Maybe the airport sign could have stayed up

Maybe, just maybe, the sign could have stayed up.

A sign in Hartsfield-Jackson International Airport got a lot of attention the past couple of days for touting "wold class" (instead of world class).

But the airport could have spun the typo in its favor.

Maybe the sign referred to the "Lord of the Rings" movies. The Wold was the northernmost and least populated part of Rohan, a grassy upland plain lying between Fangorn Forest and the Anduin, bordered to the north by the Limlight.

Maybe it referred to Stone Mountain. Wold is an Old English term for a forest or an area of woodland on high ground.

Maybe it was a reference to Harry Chapin's song "W-O-L-D," about a DJ who travels the country looking for happiness. People from all over the world travel through Hartsfield-Jackson. Not familiar with the song? See it here.

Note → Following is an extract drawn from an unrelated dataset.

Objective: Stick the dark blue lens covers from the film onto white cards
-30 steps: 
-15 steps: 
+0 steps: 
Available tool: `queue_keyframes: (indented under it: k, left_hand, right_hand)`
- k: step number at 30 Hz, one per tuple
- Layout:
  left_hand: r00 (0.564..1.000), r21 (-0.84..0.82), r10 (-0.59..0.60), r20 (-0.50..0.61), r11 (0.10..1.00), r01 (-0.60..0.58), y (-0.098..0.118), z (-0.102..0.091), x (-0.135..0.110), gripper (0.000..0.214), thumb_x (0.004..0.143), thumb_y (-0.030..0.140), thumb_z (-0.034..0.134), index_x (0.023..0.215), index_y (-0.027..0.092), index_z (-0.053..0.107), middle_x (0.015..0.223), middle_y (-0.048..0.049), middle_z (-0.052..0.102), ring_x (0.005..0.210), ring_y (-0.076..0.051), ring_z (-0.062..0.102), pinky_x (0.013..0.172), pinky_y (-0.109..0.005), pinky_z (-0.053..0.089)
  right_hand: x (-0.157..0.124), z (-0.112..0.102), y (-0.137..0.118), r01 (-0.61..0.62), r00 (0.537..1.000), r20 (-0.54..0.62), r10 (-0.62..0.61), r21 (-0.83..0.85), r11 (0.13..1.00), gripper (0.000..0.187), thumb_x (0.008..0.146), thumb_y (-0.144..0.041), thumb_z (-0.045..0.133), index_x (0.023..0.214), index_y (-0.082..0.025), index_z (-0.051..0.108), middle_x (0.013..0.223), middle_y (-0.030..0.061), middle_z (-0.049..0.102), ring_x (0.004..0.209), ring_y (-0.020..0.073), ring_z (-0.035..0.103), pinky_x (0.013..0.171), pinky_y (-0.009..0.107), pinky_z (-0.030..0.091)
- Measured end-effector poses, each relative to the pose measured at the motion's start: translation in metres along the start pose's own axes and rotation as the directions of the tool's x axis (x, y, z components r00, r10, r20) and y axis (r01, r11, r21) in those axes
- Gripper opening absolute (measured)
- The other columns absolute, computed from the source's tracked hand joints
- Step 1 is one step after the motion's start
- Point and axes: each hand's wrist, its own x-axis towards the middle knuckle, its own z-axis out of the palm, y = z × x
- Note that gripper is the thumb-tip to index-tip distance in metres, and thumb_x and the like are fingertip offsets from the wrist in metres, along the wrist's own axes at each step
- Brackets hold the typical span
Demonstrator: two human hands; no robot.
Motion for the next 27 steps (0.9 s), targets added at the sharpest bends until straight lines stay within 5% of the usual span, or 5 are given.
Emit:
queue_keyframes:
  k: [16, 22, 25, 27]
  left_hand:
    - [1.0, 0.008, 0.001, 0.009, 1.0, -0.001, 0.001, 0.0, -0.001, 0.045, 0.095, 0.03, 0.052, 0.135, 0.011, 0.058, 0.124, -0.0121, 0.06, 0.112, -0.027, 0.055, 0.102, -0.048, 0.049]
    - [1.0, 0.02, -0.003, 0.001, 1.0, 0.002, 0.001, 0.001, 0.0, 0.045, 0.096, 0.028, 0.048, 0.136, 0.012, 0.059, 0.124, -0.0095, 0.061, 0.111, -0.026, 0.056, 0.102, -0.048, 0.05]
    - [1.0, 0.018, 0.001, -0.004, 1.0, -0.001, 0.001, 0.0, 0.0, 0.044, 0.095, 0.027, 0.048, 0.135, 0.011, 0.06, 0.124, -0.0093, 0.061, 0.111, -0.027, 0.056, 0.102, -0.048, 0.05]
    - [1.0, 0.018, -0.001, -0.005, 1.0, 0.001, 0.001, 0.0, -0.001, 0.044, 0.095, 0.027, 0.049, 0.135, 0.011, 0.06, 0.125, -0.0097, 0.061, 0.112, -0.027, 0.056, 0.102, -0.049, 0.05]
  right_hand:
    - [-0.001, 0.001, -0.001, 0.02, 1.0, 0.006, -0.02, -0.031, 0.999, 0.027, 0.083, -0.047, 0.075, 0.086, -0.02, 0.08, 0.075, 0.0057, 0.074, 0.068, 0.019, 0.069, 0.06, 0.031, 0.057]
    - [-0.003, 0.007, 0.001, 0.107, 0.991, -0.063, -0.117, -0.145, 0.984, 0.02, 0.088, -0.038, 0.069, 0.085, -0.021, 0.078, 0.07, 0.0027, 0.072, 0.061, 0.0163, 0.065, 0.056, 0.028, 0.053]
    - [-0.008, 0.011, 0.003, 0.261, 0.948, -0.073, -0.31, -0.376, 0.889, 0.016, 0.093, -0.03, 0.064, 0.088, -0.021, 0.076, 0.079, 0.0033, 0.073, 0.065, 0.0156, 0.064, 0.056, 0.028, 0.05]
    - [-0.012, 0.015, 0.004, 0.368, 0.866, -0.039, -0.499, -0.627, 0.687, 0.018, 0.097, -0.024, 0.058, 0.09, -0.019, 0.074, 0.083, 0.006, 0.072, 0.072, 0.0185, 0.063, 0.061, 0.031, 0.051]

With such an international population each day, maybe the sign referred to the World Loanword Database (WOLD), which, according to its website, "provides vocabularies (mini-dictionaries of about 1000-2000 entries) of 41 languages from around the world, with comprehensive information about the loanword status of each word. It allows users to find loanwordssource words and donor languages in each of the 41 languages, but also makes it easy to compare loanwords across languages."

Or maybe it's an homage to Albus Dumbledore. Hogwarts' headmaster presumably lived his early days in Mould-on-the-Wold in England.

Airport officials took the sign down, opting to go with the more traditional "world class" instead.